Después de 48 horas ingresado en el Neurotraumatológico y tras someterlo a diversas pruebas, se le trasladó de nuevo a su hospital de referencia donde se le dio el alta tras tres largos y angustiosos días con sus respectivas angustiosas y largas noches. De esta forma terminó aquel episodio que en este caso tuvo un final feliz pero que bien podría haber acabado en una tragedia que ni siquiera quiero pararme a pensar”.
Acontecimientos como estos lo van curtiendo a uno en el difícil arte de la vida pero también te quitan años de vivirla; y es que sustos de esta clase, de algún modo y a la larga le pasan factura a cualquiera.
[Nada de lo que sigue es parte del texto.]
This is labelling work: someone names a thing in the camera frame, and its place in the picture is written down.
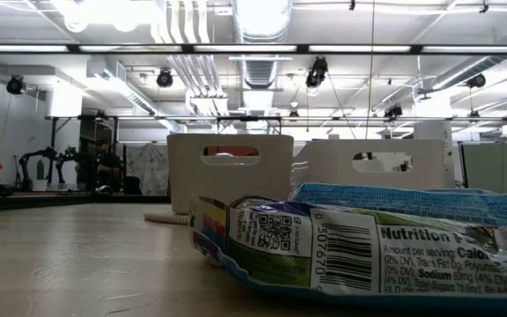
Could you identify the dark blue granola bar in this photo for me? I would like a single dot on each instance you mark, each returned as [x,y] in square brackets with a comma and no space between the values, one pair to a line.
[346,255]

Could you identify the person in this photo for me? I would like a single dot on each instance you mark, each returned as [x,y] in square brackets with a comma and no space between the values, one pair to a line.
[106,165]

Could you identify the white column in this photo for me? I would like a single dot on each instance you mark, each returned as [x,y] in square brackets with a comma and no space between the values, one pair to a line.
[434,131]

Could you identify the silver ventilation duct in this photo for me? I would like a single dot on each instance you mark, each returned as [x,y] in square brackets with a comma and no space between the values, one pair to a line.
[262,39]

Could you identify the grey plastic bin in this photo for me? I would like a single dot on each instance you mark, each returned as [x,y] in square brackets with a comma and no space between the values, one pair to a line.
[183,176]

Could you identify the black overhead light bar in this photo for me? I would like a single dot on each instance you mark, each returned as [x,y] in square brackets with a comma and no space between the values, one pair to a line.
[244,49]

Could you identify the round woven coaster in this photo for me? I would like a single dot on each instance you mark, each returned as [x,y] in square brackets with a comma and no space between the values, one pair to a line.
[165,218]

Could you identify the white plastic bin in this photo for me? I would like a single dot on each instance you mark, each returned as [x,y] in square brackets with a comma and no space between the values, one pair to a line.
[324,167]

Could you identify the black hanging camera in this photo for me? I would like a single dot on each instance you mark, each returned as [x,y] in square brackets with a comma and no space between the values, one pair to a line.
[316,72]
[164,78]
[476,81]
[393,112]
[16,85]

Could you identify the green partition screen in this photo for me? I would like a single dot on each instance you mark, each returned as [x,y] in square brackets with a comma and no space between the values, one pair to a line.
[495,167]

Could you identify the white crumpled sheet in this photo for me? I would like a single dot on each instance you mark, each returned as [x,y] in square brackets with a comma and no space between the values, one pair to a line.
[148,167]

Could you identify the black background robot arm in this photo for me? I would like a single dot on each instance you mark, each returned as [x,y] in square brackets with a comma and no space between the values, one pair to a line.
[38,154]

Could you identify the black aluminium table frame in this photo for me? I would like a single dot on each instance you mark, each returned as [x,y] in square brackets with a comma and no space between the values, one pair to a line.
[60,202]

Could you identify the light blue granola bar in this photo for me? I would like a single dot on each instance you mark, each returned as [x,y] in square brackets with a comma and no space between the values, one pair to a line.
[390,202]
De aquellas terribles horas escribí el siguiente poema que titulé “Vuestro David ha caído” y que ilustra convenientemente lo vivido por nosotros y las emociones que nos embargaban en aquellos dramáticos momentos:
Era una noche sombría,
no lució la luna clara,
noche de nubarrones
y noche desesperada.
Amargas noticias llegan,
noticias de madrugada,
noticias que cual puñales
nos sacaron de la cama.
Vuestro David ha caído,
una voz trémula hablaba,
corred hacia el hospital,
se lo lleva la ambulancia.
Las manos de mi mujer
temblorosas se agitaban
y sus fervorosos rezos
con los míos se mezclaban.
Nuestro hijo estaba herido,
su sangre se derramaba
roja sobre nuestros cuerpos,
roja sobre nuestras almas.
El tiempo pasó despacio
y la noche solitaria
entre llantos y suspiros
dejó paso a la mañana.
La muerte pasó muy cerca,
quiso Dios que resbalara
sobre el alma de David
que los ángeles guardaban.
Creí que te perderíamos,
que nunca vería tu cara,
que te arrancaban de mí,
que me enterraban el alma.
Ahora todo ha pasado,
todo se ha quedado en nada,
pero aún queda aquel susto
que nos hirió las entrañas.
Marco Atilio
2 comentarios:
Gracias a Dios todo termino bien.Nosotros también pasamos por algo parecido con mi hija y encima fue para antes de navidad, 16 días repartidos entre el Neurotraumatologico y el San juan de la Cruz y todos los sentimientos que dices solo se perciben cuando cuando los sientes en tus carnes, el que lee y no ha pasado por ese trance no lo puede ni imaginar. Soy de la opinión de que ningún padre debería de sobrevivir a sus hijos.
También yo soy de esa misma opinión. Perder a un hijo es la herida más grande que puede soportar un ser humano. Afortunadamente todo salió bien aunque por los pelos. La verdad es que tuvimos mucha suerte.